## Work order
Everything from the first line of the records below through the line containing "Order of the" is to be retyped exactly; leave out the rest.

## Provided data
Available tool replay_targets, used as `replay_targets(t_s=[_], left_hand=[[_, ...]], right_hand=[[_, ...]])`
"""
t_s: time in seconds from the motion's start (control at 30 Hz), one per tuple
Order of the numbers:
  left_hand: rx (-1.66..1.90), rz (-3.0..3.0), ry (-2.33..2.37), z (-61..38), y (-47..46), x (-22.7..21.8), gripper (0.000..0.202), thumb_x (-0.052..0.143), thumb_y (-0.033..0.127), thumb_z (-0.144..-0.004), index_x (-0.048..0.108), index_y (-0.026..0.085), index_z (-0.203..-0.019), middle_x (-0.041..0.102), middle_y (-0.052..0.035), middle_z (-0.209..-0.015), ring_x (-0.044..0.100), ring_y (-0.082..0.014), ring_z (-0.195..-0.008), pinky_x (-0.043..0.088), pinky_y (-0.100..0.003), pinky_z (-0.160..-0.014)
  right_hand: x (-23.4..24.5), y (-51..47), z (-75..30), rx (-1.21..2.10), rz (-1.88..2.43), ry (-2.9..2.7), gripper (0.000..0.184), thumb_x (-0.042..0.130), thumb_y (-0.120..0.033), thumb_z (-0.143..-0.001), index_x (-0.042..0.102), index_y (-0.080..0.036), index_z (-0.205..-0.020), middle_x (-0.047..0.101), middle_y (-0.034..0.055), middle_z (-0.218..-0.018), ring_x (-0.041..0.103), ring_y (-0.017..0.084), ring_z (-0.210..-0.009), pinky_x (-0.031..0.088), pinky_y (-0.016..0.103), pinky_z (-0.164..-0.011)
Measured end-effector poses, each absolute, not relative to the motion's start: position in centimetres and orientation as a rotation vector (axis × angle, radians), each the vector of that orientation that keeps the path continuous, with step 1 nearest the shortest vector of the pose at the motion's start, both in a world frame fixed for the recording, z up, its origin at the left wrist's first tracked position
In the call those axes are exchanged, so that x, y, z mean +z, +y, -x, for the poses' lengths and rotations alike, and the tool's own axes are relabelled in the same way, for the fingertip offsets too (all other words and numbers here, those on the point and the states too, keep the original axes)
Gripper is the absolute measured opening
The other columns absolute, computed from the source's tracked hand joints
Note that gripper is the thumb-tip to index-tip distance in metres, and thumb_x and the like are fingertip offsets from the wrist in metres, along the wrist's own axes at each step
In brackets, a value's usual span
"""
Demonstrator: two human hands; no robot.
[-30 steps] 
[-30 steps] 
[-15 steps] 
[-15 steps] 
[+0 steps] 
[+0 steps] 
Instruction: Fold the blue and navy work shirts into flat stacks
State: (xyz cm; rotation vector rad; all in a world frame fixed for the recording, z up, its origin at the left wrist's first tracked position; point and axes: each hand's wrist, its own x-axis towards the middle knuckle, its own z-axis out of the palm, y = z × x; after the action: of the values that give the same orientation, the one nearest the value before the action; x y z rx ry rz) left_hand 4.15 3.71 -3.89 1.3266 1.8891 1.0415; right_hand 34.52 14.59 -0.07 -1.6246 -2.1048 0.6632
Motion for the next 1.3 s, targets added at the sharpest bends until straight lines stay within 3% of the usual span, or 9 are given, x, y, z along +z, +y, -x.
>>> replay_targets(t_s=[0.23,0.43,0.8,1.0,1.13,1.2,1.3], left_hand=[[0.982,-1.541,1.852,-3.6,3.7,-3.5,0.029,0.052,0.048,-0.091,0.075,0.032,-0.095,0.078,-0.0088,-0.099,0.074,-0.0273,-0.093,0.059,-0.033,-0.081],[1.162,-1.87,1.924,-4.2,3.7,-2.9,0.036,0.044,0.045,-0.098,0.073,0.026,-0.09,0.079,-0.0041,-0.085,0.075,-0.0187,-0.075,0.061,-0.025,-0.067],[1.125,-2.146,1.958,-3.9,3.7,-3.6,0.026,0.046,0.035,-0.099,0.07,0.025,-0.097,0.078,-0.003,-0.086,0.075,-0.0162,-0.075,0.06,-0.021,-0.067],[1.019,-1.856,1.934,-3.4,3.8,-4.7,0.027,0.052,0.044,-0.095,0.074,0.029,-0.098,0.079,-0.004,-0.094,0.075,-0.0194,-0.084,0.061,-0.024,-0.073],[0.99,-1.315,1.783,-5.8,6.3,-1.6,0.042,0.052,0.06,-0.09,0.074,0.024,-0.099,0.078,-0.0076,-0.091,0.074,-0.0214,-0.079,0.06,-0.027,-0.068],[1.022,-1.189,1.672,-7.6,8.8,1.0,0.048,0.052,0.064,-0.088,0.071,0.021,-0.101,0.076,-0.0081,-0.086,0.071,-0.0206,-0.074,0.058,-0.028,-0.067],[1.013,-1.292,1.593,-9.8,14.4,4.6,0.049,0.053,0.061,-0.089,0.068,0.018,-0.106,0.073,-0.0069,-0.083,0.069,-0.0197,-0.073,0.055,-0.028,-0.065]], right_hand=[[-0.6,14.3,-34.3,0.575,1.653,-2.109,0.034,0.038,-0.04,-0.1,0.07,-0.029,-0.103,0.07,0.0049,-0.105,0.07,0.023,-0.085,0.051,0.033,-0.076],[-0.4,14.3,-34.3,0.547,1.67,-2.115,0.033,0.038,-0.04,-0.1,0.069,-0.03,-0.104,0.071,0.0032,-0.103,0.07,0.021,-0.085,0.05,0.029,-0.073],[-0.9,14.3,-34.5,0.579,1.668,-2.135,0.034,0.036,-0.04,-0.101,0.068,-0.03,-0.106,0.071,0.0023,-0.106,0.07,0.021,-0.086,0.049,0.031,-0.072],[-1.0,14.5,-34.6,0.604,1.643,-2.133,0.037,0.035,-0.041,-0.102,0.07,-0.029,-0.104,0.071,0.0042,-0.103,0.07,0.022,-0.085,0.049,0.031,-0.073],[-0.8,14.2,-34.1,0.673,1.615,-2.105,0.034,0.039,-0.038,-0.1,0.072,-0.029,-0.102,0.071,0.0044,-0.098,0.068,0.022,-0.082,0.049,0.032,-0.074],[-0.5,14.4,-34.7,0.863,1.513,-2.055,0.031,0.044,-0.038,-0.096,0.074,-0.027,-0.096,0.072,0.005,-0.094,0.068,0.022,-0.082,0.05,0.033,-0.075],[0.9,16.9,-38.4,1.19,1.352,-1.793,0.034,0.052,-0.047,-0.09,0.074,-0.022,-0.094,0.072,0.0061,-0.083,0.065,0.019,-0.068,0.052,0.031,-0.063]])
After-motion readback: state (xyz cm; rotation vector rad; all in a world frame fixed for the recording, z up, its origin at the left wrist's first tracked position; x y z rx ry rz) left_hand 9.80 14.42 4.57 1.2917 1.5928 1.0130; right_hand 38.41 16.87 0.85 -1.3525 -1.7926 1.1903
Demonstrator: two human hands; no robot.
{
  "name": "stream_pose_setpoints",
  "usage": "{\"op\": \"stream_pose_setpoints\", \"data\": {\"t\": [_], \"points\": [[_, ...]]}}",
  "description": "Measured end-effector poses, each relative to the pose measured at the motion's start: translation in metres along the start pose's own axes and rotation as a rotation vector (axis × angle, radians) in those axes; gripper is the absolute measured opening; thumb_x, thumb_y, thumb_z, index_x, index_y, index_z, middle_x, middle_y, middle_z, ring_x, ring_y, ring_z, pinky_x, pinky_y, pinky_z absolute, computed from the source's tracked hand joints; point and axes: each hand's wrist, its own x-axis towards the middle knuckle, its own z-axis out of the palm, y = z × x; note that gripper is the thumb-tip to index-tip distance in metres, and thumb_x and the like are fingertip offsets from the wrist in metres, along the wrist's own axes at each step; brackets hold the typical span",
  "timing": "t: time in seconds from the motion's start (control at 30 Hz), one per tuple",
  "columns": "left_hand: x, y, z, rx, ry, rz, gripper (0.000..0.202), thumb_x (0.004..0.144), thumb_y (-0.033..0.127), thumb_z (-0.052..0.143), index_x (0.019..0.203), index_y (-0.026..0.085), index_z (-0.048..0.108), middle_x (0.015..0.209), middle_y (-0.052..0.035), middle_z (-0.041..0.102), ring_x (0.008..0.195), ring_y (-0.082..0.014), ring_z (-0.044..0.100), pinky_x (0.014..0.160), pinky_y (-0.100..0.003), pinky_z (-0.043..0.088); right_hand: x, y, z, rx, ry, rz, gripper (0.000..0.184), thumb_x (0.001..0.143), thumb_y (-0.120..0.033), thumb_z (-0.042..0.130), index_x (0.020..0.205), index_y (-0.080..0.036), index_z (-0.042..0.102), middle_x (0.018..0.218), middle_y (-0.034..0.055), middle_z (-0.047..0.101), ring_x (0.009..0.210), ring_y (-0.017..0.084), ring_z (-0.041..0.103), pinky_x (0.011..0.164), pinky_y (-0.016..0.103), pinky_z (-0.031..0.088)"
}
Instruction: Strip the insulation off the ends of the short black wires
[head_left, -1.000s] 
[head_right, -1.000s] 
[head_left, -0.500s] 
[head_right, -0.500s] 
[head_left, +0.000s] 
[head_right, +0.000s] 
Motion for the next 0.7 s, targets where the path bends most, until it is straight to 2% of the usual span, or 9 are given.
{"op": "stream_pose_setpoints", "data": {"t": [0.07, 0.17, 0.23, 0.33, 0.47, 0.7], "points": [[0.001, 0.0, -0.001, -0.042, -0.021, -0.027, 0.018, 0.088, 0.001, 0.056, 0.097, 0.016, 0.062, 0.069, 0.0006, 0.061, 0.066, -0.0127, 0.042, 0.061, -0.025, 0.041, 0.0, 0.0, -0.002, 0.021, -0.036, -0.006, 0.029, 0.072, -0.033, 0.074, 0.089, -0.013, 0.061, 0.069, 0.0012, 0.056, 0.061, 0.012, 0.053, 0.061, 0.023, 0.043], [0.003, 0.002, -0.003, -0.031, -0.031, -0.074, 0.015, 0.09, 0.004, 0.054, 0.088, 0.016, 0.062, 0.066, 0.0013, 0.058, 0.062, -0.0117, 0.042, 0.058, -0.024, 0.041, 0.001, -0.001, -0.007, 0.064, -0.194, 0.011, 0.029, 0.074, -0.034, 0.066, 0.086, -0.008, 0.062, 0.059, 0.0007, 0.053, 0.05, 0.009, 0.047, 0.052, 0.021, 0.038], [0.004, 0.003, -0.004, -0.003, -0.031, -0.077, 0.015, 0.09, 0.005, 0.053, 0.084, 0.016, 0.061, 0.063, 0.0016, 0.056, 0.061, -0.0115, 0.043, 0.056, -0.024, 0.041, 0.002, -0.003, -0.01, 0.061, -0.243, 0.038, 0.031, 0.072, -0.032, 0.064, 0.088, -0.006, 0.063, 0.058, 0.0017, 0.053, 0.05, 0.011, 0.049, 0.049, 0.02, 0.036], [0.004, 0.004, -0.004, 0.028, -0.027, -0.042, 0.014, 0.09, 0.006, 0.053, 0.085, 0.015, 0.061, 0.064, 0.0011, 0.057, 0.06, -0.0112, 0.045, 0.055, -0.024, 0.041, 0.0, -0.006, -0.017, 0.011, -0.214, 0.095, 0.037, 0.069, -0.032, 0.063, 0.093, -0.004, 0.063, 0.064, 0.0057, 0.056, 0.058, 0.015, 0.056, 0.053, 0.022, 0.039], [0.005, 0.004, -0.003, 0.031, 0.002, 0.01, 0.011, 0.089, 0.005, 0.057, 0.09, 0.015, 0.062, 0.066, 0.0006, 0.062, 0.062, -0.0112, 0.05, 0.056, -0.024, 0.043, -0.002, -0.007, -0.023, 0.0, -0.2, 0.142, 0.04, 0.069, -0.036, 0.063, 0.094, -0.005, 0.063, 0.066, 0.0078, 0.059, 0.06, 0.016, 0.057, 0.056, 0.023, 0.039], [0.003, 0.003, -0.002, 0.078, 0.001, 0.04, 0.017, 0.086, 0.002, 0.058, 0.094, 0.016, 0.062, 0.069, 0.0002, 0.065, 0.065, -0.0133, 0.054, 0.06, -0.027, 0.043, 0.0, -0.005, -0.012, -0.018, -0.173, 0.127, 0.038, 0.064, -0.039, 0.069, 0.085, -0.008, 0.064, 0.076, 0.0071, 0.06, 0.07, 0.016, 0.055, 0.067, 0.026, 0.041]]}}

## Output for this task
Available tool replay_targets, used as `replay_targets(t_s=[_], left_hand=[[_, ...]], right_hand=[[_, ...]])`
"""
t_s: time in seconds from the motion's start (control at 30 Hz), one per tuple
Order of the numbers:

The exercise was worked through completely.